BRIEF -> Each line below needs to be printed again exactly.

MATERIALS PROVIDED ->

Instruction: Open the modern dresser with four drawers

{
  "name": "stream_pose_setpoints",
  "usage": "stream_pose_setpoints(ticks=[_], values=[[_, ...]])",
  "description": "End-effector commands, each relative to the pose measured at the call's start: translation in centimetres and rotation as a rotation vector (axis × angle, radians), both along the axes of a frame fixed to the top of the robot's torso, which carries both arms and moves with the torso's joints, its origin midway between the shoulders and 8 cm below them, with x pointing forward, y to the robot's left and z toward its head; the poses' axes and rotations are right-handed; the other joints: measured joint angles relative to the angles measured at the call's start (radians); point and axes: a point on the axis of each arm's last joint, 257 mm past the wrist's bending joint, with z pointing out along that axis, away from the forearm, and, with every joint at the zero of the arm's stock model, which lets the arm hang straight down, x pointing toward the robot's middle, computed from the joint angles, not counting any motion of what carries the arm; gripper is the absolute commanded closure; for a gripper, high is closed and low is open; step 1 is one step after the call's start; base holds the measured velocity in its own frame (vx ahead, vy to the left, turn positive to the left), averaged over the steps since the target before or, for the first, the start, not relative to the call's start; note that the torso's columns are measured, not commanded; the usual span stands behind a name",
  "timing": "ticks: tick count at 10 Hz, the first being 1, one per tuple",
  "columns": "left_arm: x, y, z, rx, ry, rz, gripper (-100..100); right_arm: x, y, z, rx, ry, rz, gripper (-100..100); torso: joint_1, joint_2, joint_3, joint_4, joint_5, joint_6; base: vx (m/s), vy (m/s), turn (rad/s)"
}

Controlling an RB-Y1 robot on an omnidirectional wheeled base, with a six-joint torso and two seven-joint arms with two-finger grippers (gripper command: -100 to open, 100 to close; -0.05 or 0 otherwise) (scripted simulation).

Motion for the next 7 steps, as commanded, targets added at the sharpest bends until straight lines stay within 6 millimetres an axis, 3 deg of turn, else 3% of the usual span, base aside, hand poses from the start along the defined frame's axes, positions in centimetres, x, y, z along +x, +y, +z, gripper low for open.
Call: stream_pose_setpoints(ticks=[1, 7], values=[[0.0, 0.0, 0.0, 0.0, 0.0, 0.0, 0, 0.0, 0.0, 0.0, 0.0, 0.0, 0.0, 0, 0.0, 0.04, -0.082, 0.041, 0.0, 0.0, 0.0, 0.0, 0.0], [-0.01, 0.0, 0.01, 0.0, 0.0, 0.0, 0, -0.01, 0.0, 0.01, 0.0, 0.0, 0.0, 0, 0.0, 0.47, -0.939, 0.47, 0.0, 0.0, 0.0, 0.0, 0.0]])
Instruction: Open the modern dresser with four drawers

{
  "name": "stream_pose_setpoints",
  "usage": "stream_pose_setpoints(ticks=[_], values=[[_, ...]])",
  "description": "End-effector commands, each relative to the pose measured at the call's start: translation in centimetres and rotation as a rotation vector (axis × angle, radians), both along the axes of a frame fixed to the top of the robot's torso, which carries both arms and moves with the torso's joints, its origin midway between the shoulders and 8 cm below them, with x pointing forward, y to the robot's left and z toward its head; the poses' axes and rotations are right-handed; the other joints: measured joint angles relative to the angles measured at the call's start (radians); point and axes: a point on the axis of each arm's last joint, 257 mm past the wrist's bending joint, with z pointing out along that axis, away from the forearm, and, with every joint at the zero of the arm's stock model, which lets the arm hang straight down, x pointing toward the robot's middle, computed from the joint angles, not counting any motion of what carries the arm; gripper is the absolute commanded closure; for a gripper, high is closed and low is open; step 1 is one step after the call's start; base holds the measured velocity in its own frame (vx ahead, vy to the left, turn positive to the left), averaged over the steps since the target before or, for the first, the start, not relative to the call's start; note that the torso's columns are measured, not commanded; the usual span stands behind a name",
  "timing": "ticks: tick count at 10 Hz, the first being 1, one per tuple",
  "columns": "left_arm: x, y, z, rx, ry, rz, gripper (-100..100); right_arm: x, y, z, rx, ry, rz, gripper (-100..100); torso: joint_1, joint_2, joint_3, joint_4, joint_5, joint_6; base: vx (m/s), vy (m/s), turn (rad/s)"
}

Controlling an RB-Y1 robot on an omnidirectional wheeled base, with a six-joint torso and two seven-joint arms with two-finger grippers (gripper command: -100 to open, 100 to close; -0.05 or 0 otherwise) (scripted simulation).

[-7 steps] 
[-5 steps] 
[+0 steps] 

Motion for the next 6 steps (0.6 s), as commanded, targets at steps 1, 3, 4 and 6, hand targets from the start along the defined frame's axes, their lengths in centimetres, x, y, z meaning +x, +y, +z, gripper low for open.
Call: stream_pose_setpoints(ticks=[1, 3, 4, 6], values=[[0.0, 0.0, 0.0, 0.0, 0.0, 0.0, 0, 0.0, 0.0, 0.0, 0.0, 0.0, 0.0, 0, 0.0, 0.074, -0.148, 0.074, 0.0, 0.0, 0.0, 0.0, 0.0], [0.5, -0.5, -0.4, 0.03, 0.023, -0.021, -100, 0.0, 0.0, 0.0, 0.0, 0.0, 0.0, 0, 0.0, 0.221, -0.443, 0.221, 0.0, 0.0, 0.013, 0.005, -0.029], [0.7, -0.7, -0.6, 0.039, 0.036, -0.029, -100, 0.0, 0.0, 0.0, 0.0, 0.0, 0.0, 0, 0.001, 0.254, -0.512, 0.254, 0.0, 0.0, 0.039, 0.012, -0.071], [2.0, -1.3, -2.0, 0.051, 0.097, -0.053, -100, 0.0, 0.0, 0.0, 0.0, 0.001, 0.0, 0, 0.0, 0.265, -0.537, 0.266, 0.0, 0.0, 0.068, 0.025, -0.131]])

ANSWER BELOW ->
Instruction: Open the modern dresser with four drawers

{
  "name": "stream_pose_setpoints",
  "usage": "stream_pose_setpoints(ticks=[_], values=[[_, ...]])",
  "description": "End-effector commands, each relative to the pose measured at the call's start: translation in centimetres and rotation as a rotation vector (axis × angle, radians), both along the axes of a frame fixed to the top of the robot's torso, which carries both arms and moves with the torso's joints, its origin midway between the shoulders and 8 cm below them, with x pointing forward, y to the robot's left and z toward its head; the poses' axes and rotations are right-handed; the other joints: measured joint angles relative to the angles measured at the call's start (radians); point and axes: a point on the axis of each arm's last joint, 257 mm past the wrist's bending joint, with z pointing out along that axis, away from the forearm, and, with every joint at the zero of the arm's stock model, which lets the arm hang straight down, x pointing toward the robot's middle, computed from the joint angles, not counting any motion of what carries the arm; gripper is the absolute commanded closure; for a gripper, high is closed and low is open; step 1 is one step after the call's start; base holds the measured velocity in its own frame (vx ahead, vy to the left, turn positive to the left), averaged over the steps since the target before or, for the first, the start, not relative to the call's start; note that the torso's columns are measured, not commanded; the usual span stands behind a name",
  "timing": "ticks: tick count at 10 Hz, the first being 1, one per tuple",
  "columns": "left_arm: x, y, z, rx, ry, rz, gripper (-100..100); right_arm: x, y, z, rx, ry, rz, gripper (-100..100); torso: joint_1, joint_2, joint_3, joint_4, joint_5, joint_6; base: vx (m/s), vy (m/s), turn (rad/s)"
}

Controlling an RB-Y1 robot on an omnidirectional wheeled base, with a six-joint torso and two seven-joint arms with two-finger grippers (gripper command: -100 to open, 100 to close; -0.05 or 0 otherwise) (scripted simulation).

Motion for the next 7 steps, as commanded, targets added at the sharpest bends until straight lines stay within 6 millimetres an axis, 3 deg of turn, else 3% of the usual span, base aside, hand poses from the start along the defined frame's axes, positions in centimetres, x, y, z along +x, +y, +z, gripper low for open.
Call: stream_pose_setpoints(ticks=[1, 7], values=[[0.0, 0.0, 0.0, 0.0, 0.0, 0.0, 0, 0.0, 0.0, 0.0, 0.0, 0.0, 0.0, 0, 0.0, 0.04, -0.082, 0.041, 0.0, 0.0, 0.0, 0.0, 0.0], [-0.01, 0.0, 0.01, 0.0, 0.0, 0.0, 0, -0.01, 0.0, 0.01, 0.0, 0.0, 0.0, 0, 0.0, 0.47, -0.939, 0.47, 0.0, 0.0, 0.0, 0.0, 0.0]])
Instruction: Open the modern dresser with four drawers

{
  "name": "stream_pose_setpoints",
  "usage": "stream_pose_setpoints(ticks=[_], values=[[_, ...]])",
  "description": "End-effector commands, each relative to the pose measured at the call's start: translation in centimetres and rotation as a rotation vector (axis × angle, radians), both along the axes of a frame fixed to the top of the robot's torso, which carries both arms and moves with the torso's joints, its origin midway between the shoulders and 8 cm below them, with x pointing forward, y to the robot's left and z toward its head; the poses' axes and rotations are right-handed; the other joints: measured joint angles relative to the angles measured at the call's start (radians); point and axes: a point on the axis of each arm's last joint, 257 mm past the wrist's bending joint, with z pointing out along that axis, away from the forearm, and, with every joint at the zero of the arm's stock model, which lets the arm hang straight down, x pointing toward the robot's middle, computed from the joint angles, not counting any motion of what carries the arm; gripper is the absolute commanded closure; for a gripper, high is closed and low is open; step 1 is one step after the call's start; base holds the measured velocity in its own frame (vx ahead, vy to the left, turn positive to the left), averaged over the steps since the target before or, for the first, the start, not relative to the call's start; note that the torso's columns are measured, not commanded; the usual span stands behind a name",
  "timing": "ticks: tick count at 10 Hz, the first being 1, one per tuple",
  "columns": "left_arm: x, y, z, rx, ry, rz, gripper (-100..100); right_arm: x, y, z, rx, ry, rz, gripper (-100..100); torso: joint_1, joint_2, joint_3, joint_4, joint_5, joint_6; base: vx (m/s), vy (m/s), turn (rad/s)"
}

Controlling an RB-Y1 robot on an omnidirectional wheeled base, with a six-joint torso and two seven-joint arms with two-finger grippers (gripper command: -100 to open, 100 to close; -0.05 or 0 otherwise) (scripted simulation).

[-7 steps] 
[-5 steps] 
[+0 steps] 

Motion for the next 6 steps (0.6 s), as commanded, targets at steps 1, 3, 4 and 6, hand targets from the start along the defined frame's axes, their lengths in centimetres, x, y, z meaning +x, +y, +z, gripper low for open.
Call: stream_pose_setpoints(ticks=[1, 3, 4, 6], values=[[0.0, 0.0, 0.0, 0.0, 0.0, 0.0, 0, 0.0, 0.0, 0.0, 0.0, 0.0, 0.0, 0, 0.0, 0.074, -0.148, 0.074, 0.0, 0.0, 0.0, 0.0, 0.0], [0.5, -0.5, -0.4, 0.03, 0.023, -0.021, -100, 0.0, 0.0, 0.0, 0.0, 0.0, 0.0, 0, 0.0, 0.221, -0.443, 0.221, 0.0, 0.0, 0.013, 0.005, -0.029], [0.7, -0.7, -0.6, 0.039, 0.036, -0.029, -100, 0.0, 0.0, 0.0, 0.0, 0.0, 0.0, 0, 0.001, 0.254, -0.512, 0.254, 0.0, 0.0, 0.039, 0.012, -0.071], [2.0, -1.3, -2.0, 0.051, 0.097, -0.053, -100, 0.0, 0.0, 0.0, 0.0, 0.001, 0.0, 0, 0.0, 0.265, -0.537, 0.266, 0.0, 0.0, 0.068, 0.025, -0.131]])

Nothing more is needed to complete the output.